■ Problem description:
The listing is to be printed word for word, pictures omitted.

Start of Block

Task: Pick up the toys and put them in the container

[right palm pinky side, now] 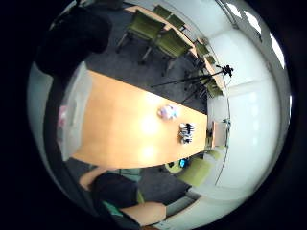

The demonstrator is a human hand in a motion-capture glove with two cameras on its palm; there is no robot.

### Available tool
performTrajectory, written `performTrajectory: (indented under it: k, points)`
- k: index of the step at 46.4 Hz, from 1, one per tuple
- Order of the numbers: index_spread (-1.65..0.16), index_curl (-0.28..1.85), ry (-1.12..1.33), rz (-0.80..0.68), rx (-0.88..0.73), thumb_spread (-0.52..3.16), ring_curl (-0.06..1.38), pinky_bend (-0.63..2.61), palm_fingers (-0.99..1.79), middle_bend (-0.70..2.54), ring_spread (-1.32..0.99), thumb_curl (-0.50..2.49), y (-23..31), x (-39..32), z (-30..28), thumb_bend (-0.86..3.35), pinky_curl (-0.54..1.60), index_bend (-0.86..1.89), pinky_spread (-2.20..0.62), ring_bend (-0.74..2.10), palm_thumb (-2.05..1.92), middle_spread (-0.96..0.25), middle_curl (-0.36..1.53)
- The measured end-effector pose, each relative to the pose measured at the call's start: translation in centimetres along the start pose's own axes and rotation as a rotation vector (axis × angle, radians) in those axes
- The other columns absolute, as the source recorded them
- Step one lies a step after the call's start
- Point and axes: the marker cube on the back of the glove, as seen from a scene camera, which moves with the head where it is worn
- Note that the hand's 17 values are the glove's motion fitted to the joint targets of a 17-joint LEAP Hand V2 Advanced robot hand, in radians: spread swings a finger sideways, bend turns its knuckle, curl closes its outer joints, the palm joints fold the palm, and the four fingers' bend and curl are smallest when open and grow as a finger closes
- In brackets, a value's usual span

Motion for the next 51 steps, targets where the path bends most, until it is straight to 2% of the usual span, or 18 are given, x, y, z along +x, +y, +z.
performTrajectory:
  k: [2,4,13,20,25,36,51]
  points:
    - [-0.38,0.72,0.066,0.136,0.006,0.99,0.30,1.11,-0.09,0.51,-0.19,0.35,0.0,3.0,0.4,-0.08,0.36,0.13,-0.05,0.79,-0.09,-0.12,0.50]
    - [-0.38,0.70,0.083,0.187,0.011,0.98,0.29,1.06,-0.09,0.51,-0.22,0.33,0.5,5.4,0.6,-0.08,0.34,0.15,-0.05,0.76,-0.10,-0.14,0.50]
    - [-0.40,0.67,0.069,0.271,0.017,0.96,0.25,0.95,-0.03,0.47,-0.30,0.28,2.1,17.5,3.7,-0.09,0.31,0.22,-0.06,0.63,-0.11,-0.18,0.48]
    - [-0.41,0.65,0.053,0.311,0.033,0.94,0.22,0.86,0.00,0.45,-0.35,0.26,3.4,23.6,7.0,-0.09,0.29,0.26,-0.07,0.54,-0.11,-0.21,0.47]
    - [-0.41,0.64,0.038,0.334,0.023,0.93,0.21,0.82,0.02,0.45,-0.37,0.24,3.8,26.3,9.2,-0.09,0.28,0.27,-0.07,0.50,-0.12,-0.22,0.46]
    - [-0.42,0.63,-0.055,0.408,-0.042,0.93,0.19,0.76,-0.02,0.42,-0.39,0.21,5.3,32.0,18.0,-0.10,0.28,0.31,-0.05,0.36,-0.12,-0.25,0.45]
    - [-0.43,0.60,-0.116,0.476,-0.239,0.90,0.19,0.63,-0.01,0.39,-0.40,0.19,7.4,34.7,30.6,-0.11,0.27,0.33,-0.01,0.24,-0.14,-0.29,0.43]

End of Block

■ Final answer:
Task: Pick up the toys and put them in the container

[right palm pinky side, now] 

The demonstrator is a human hand in a motion-capture glove with two cameras on its palm; there is no robot.

### Available tool
performTrajectory, written `performTrajectory: (indented under it: k, points)`
- k: index of the step at 46.4 Hz, from 1, one per tuple
- Order of the numbers: index_spread (-1.65..0.16), index_curl (-0.28..1.85), ry (-1.12..1.33), rz (-0.80..0.68), rx (-0.88..0.73), thumb_spread (-0.52..3.16), ring_curl (-0.06..1.38), pinky_bend (-0.63..2.61), palm_fingers (-0.99..1.79), middle_bend (-0.70..2.54), ring_spread (-1.32..0.99), thumb_curl (-0.50..2.49), y (-23..31), x (-39..32), z (-30..28), thumb_bend (-0.86..3.35), pinky_curl (-0.54..1.60), index_bend (-0.86..1.89), pinky_spread (-2.20..0.62), ring_bend (-0.74..2.10), palm_thumb (-2.05..1.92), middle_spread (-0.96..0.25), middle_curl (-0.36..1.53)
- The measured end-effector pose, each relative to the pose measured at the call's start: translation in centimetres along the start pose's own axes and rotation as a rotation vector (axis × angle, radians) in those axes
- The other columns absolute, as the source recorded them
- Step one lies a step after the call's start
- Point and axes: the marker cube on the back of the glove, as seen from a scene camera, which moves with the head where it is worn
- Note that the hand's 17 values are the glove's motion fitted to the joint targets of a 17-joint LEAP Hand V2 Advanced robot hand, in radians: spread swings a finger sideways, bend turns its knuckle, curl closes its outer joints, the palm joints fold the palm, and the four fingers' bend and curl are smallest when open and grow as a finger closes
- In brackets, a value's usual span

Motion for the next 51 steps, targets where the path bends most, until it is straight to 2% of the usual span, or 18 are given, x, y, z along +x, +y, +z.
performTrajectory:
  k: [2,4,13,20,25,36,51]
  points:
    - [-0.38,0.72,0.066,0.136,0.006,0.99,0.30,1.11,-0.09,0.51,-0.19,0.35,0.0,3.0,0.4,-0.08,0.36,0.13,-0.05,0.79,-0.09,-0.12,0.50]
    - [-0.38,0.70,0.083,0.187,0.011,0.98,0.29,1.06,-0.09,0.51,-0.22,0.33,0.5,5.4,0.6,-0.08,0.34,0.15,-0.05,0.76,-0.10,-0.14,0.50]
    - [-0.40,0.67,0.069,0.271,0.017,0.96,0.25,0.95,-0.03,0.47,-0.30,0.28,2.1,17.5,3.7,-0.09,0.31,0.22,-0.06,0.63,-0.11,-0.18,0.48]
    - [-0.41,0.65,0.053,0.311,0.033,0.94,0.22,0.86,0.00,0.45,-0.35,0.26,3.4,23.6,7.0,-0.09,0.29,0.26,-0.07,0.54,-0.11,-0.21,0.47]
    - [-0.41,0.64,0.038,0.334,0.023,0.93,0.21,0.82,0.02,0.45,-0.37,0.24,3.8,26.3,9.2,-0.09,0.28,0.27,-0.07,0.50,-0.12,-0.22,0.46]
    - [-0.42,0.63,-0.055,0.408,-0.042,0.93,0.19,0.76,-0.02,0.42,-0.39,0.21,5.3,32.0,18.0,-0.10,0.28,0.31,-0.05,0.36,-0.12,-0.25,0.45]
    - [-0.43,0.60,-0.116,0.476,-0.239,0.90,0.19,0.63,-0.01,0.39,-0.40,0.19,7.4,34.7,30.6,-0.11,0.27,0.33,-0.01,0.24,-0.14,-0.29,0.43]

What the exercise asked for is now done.